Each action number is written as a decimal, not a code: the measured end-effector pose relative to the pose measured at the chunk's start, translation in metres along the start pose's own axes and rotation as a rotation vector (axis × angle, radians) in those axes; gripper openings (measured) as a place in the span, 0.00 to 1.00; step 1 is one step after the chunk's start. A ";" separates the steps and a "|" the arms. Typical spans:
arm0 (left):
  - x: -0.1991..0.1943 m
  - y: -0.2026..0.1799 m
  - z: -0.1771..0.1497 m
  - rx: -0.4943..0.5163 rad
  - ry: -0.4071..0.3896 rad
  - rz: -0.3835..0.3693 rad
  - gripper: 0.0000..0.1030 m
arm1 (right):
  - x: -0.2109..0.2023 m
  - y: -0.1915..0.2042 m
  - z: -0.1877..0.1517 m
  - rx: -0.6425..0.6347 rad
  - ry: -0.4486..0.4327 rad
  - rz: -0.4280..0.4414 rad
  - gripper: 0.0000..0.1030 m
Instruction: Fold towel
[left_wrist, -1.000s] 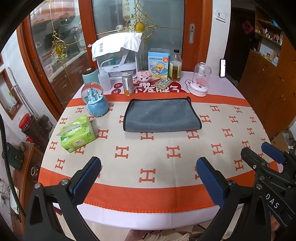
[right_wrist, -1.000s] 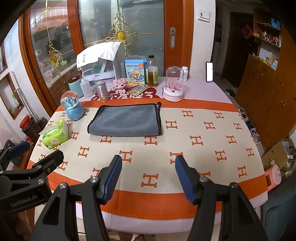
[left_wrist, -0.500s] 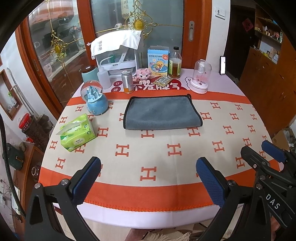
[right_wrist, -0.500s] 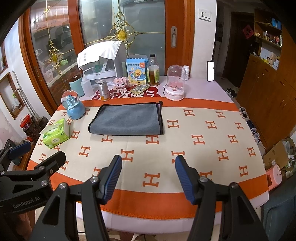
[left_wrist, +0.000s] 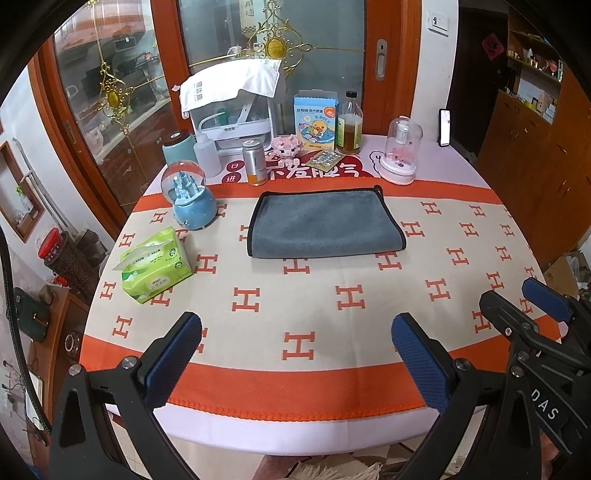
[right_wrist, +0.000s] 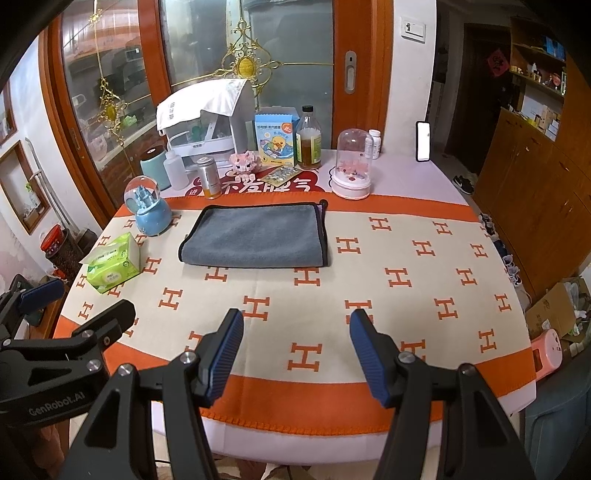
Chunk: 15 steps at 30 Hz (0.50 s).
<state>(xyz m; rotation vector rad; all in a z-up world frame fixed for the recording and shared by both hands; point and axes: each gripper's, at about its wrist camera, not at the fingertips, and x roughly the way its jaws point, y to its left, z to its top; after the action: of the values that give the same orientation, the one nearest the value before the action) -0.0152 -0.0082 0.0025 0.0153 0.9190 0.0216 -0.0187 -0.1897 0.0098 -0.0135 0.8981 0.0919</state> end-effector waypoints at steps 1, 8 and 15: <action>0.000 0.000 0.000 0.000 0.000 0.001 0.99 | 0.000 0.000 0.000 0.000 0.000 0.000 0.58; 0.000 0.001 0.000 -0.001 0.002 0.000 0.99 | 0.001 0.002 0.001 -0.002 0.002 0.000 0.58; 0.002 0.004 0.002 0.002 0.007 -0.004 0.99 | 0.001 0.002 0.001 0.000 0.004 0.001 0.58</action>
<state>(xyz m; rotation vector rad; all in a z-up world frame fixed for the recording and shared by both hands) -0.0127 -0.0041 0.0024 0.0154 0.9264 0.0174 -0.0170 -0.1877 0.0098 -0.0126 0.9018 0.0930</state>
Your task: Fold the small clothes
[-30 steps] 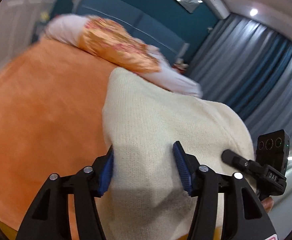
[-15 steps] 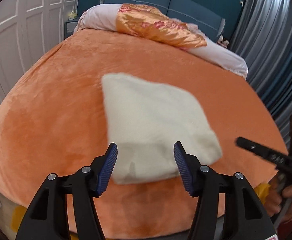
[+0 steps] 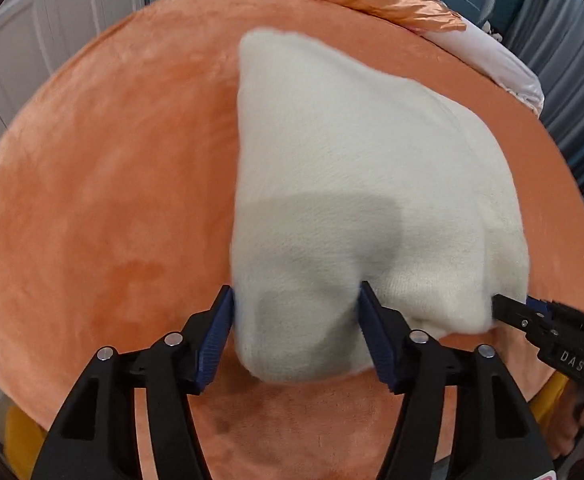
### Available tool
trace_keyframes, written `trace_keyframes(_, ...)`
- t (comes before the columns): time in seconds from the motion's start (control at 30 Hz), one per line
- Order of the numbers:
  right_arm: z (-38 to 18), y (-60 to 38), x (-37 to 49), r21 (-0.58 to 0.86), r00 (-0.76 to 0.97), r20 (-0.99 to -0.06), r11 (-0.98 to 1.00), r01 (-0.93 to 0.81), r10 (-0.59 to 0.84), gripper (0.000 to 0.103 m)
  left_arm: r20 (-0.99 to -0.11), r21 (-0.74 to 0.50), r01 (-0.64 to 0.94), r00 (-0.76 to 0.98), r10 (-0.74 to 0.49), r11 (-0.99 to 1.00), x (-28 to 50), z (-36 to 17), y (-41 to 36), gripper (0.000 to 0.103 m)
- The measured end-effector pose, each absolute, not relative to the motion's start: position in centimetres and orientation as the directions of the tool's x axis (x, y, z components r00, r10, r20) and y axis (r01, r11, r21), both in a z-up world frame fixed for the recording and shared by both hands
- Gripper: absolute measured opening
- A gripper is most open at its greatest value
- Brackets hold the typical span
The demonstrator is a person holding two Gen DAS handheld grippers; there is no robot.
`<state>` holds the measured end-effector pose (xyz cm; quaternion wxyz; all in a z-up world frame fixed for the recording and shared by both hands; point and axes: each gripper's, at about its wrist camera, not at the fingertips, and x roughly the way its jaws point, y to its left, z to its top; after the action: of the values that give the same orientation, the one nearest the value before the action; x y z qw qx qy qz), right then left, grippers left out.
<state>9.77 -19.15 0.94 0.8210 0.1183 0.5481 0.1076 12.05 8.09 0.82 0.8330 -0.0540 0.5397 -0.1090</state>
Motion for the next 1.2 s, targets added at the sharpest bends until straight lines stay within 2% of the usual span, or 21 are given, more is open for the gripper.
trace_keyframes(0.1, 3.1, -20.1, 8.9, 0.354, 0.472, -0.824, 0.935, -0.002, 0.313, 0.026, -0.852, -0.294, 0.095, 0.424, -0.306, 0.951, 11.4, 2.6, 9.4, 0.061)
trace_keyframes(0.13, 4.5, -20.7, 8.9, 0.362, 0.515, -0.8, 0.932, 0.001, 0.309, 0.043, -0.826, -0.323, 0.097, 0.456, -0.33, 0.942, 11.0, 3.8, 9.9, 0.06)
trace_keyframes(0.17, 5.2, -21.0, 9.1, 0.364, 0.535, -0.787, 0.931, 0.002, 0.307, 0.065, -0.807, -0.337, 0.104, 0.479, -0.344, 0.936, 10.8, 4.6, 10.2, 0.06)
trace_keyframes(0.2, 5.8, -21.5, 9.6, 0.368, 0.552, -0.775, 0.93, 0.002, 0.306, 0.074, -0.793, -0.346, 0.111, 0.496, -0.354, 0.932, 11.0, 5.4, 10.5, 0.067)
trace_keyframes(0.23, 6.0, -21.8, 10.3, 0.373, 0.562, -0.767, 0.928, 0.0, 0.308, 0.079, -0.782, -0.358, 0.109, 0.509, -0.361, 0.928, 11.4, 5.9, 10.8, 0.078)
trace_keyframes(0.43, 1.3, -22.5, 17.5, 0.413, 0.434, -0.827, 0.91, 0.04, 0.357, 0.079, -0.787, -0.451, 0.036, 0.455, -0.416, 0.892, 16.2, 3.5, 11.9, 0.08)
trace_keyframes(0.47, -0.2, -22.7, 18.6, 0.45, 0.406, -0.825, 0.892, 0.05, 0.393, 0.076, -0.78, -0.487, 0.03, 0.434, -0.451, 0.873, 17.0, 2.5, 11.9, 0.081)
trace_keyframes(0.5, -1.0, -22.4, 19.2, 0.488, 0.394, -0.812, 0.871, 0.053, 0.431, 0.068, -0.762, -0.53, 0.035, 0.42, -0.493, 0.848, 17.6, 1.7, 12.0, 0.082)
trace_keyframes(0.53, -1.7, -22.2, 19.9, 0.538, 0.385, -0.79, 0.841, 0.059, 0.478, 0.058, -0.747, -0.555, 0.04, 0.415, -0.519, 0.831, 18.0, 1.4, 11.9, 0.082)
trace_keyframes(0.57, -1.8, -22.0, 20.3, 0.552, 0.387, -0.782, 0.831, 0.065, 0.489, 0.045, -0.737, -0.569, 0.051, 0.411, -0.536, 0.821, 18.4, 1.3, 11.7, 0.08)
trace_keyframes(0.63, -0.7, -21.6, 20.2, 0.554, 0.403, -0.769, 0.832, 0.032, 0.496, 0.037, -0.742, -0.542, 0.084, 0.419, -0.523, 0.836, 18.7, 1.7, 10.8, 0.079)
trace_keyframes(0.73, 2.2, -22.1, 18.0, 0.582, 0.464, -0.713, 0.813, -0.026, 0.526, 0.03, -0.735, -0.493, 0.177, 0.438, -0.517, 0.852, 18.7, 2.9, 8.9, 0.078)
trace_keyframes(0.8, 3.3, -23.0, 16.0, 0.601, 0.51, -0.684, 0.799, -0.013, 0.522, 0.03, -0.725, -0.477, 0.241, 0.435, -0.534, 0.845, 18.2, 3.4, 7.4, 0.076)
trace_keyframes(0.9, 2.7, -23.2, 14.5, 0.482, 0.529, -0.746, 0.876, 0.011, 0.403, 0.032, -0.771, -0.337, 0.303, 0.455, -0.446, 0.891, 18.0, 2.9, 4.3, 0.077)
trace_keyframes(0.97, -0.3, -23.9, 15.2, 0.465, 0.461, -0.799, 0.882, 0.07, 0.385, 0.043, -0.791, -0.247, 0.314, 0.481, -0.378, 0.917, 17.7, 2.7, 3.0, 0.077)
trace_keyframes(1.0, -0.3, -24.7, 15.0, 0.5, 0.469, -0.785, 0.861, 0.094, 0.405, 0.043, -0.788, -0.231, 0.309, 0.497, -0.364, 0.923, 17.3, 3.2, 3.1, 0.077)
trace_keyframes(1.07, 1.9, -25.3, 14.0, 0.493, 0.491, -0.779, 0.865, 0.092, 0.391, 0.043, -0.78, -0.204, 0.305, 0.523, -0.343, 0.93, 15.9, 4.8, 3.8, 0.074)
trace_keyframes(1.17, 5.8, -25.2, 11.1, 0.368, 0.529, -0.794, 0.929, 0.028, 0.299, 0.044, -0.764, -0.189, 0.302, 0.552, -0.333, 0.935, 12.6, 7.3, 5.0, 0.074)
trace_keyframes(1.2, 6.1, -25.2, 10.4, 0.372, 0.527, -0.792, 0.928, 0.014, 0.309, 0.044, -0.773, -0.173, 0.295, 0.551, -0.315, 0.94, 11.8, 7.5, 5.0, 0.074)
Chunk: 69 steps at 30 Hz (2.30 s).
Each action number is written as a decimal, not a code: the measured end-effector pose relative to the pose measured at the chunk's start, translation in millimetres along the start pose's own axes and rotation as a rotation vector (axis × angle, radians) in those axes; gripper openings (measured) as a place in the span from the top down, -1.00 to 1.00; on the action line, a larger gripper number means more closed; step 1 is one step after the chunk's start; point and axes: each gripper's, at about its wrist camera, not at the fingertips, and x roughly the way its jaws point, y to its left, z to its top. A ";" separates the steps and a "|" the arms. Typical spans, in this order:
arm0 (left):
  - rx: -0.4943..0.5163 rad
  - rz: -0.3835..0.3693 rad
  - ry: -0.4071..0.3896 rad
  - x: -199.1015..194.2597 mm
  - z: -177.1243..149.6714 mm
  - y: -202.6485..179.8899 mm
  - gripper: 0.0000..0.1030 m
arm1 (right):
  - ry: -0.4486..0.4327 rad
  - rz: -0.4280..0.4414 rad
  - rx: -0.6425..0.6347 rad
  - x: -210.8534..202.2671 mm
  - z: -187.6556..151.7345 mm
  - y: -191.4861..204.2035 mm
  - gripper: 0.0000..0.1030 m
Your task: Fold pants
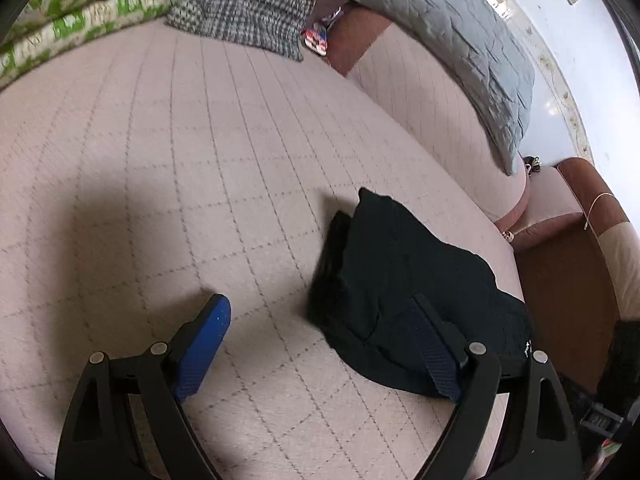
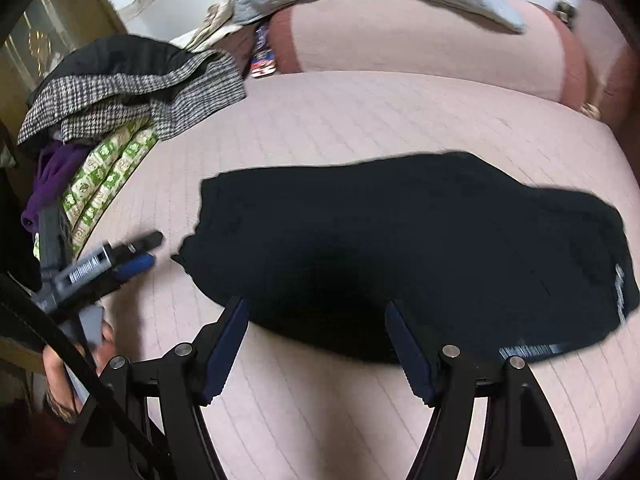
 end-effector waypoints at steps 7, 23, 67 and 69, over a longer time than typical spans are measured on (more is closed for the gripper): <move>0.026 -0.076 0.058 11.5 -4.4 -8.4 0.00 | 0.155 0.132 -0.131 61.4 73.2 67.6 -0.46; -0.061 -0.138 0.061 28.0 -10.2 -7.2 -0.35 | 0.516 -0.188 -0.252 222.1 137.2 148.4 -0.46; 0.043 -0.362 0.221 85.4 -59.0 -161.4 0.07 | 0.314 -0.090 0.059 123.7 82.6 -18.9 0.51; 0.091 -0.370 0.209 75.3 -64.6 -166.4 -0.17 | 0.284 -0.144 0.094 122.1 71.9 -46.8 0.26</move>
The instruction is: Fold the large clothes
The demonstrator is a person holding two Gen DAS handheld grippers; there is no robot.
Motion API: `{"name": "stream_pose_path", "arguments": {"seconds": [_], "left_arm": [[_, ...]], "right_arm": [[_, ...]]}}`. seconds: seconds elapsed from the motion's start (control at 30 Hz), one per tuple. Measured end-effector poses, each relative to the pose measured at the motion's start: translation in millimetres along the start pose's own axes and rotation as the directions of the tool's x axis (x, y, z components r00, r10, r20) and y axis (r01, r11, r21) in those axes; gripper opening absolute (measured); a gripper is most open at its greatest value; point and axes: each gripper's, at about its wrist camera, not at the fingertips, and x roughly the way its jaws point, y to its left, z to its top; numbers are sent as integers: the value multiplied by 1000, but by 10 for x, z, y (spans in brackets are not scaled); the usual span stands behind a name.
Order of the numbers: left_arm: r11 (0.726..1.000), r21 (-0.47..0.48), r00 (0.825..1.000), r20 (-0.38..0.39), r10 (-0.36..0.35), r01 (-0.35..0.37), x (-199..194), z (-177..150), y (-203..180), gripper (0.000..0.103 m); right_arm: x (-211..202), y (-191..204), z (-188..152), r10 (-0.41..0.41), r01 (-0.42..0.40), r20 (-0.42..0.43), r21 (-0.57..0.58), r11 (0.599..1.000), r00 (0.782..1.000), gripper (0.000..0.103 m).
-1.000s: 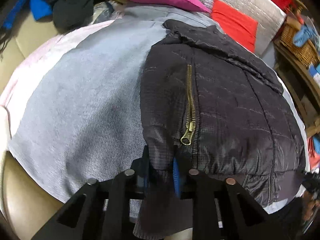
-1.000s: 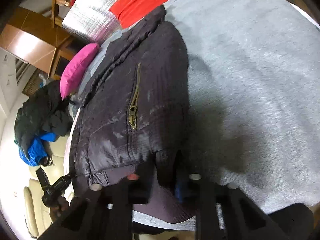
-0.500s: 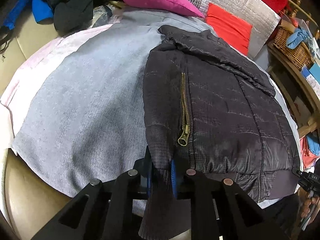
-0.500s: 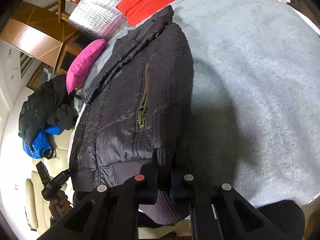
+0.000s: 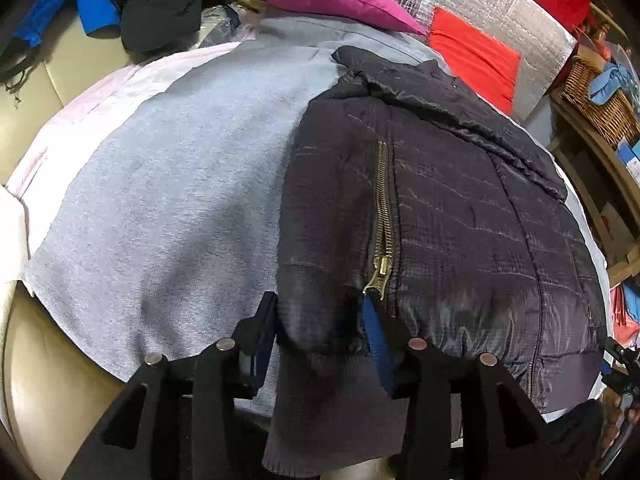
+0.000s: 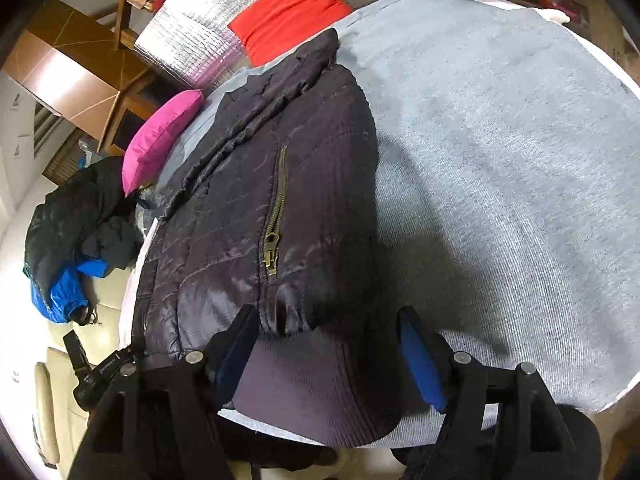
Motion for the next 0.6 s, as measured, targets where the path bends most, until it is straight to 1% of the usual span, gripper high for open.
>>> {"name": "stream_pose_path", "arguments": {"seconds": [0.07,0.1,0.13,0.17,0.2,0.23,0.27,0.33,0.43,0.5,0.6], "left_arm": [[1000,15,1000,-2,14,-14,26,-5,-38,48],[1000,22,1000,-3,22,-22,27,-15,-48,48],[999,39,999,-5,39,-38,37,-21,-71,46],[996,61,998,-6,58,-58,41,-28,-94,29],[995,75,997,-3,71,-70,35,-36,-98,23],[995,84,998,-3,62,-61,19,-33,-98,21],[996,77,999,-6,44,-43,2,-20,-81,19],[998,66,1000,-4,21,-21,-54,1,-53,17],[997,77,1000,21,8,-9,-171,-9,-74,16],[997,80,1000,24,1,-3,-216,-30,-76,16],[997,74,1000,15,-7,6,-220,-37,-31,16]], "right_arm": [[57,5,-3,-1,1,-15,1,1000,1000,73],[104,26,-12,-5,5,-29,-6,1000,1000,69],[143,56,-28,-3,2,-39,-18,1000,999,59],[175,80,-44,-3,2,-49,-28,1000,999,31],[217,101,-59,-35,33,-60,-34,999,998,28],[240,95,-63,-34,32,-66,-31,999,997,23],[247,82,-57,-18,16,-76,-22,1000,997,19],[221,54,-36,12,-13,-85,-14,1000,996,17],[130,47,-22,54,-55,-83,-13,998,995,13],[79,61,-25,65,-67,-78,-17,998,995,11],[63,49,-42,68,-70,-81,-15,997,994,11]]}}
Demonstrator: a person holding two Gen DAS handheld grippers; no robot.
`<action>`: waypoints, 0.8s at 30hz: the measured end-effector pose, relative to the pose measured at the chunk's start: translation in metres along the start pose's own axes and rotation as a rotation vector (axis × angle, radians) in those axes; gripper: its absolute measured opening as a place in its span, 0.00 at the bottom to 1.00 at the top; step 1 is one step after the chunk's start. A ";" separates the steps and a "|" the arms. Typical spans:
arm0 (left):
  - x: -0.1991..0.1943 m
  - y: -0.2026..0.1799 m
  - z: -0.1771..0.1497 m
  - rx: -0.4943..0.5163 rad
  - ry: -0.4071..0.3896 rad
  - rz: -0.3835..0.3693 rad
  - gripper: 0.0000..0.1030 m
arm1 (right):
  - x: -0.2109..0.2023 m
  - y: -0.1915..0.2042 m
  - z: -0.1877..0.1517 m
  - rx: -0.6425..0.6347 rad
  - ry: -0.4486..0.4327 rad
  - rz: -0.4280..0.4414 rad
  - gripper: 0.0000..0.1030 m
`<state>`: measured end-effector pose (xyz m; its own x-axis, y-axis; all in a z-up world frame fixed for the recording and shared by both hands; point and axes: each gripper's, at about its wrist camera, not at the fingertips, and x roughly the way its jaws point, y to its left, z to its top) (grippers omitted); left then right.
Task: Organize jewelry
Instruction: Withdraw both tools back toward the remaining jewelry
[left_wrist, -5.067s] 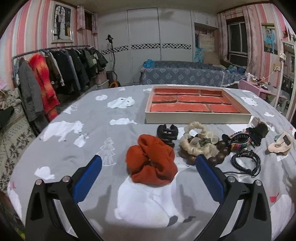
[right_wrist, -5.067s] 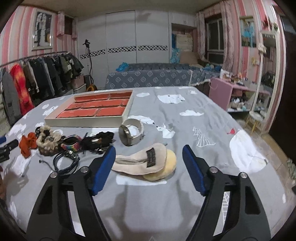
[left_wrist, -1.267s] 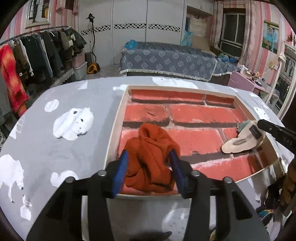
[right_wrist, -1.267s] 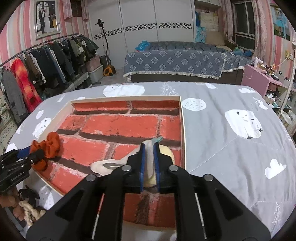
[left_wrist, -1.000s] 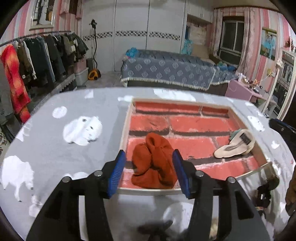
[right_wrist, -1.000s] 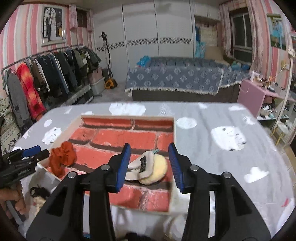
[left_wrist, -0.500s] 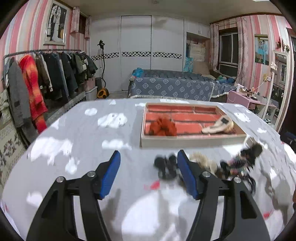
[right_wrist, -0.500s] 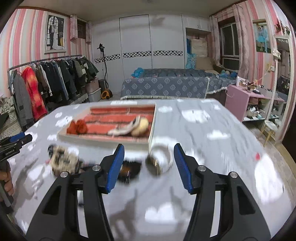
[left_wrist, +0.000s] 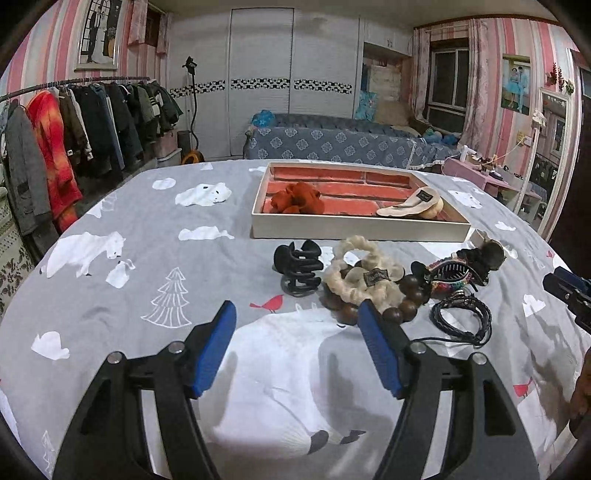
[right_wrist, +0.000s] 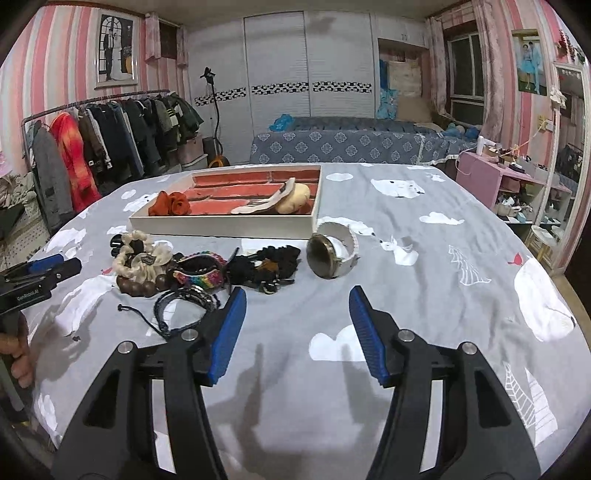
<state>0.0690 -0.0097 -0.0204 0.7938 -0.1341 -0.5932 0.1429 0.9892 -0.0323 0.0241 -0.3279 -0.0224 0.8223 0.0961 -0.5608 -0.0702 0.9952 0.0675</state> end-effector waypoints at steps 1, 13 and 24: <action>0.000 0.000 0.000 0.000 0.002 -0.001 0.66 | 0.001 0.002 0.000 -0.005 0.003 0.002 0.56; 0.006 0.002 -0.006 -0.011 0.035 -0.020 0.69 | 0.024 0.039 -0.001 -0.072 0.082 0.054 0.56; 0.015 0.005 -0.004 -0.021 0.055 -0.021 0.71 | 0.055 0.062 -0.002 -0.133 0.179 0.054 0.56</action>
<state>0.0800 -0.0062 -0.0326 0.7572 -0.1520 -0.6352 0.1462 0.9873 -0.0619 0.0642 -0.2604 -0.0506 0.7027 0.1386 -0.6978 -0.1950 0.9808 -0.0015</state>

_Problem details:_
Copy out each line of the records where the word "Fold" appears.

_Exercise output:_
Instruction: Fold towel
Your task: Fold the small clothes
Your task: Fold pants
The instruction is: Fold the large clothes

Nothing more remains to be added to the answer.